El SERENDIP I (1979-1986) se basó en el observatorio Hat Creek de la Universidad de California así como en un analizador de espectros de 100 canales. El SERENDIP II (1986-1988) ya fue capaz de analizar 65.000 canales por segundo y utilizaba las instalaciones astronómicas de varios telescopios de todo el mundo, entre ellos el radiotelescopio NRAO, de 300 pies, en Green Bank. El SERENDIP III (1992-1996) pudo contar con el mayor radiotelescopio del mundo, el de Arecibo, en Puerto Rico, lo que permitió examinar 2,5 millones de canales por segundo en una anchura de banda de 12 MHz, centrada en los 429 MHz, lo que, a pesar de su aparente gran magnitud, es tan solo una pequeña parte del espectro electromagnético. El SERENDIP IV se instaló en Arecibo, en junio de 1997, posibilitando examinar 100 millones de canales por segundo en una anchura de banda de 100 MHZ centrada en los 1420 MHz, buscando cualquier alteración que difiera del ruido de fondo. Los datos, a través de Internet, son enviados hasta Berkeley, donde se analizan para detectar su posible origen artificial y extraterrestre. El Serendip IV está patrocinado por Instituciones como la Sociedad Planetaria y el Instituto SETI, así como por diversas empresas, entre las que figuran Toshiba, Sun Microsystems, Paramount Pictures, FujiFilm, Intel y Xilinx

SETI-hogar. Se trata de un experimento científico, ligado al SERENDIP IV, que comenzó el pasado lunes 17 de mayo, a fin de aprovechar la potencia acumulada de cientos de miles de ordenadores conectados a Internet. Para ello hay que instalar en los ordenadores que deseen participar en el proyecto un software gratuito proporcionado por la Universidad de California en la página web http://setiathome.ssl.berkeley.edu/. Este software está disponible para las plataformas informáticas Windows, Macintosh e incluso 30 variedades diferentes del sistema Unix. En Windows y Macintosh el programa adopta la forma de un salvapantallas especial que, al igual que otros salvapantallas, arranca cuando el ordenador está enchufado, pero inactivo. Es decir, que mientras se puede estar tomando un café, la cena o durmiendo, el ordenador está ayudando al proyecto SETI-hogar, analizando datos especialmente capturados por el mayor radiotelescopio del mundo.

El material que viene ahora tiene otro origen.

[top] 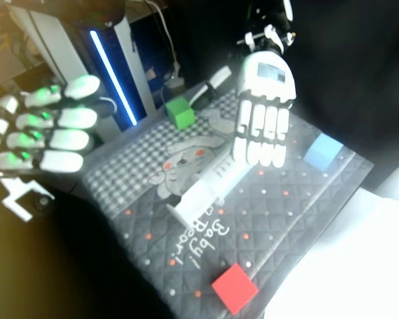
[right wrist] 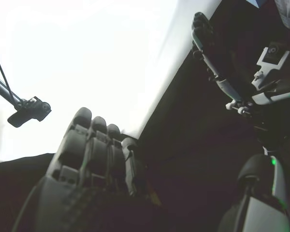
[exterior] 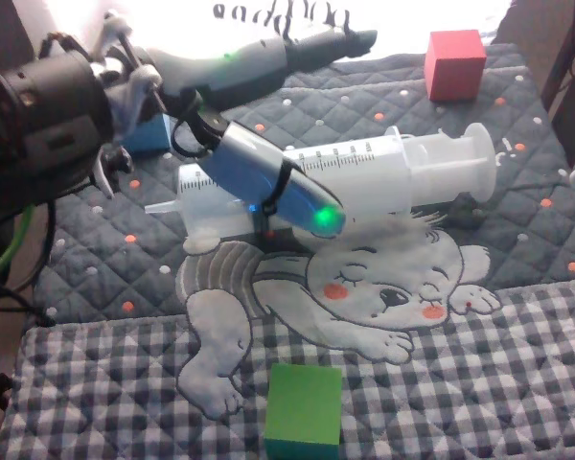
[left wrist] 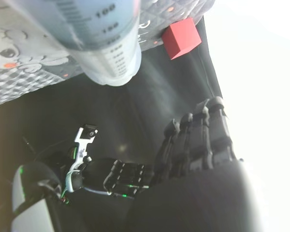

El proyecto SETI-hogar trabajará con las señales seleccionadas del radiotelescopio y enviadas a Berkeley, en una banda de frecuencias limitada. Para analizar los datos se ha diseñado un programa buscador de señales fuertes en cuatro millones de combinaciones diferentes de frecuencia, anchos de banda y "chirridos" (el desplazamiento en frecuencia respecto al tiempo). La computación distribuida se articula a través de un software de servidor que divide los datos del radiotelescopio en paquetes, que son distribuidos a los clientes (ordenadores repartidos por el mundo) y recoge los resultados. El paquete de datos que llega vía Internet a cada ordenador tan solo precisa 250 kilobites de su memoria, siendo conveniente que el ordenador posea al menos 32 Mb de memoria RAM. Cuando el ordenador termina de analizar (quizá al cabo de 4-5 días) los datos recibidos (en unos pocos minutos) los resultados se devuelven automáticamente a Berkeley y queda disponible para recibir otro paquete de datos.

El experimento SETI-hogar funcionará en principio durante dos años, hasta el 2001, y está acompañado de un sitio Web que muestra, en cada momento, el estado actual de la Investigación, así como material educativo y enlaces interesantes a otros proyectos SETI y a informaciones astronómicas y astrobiológicas.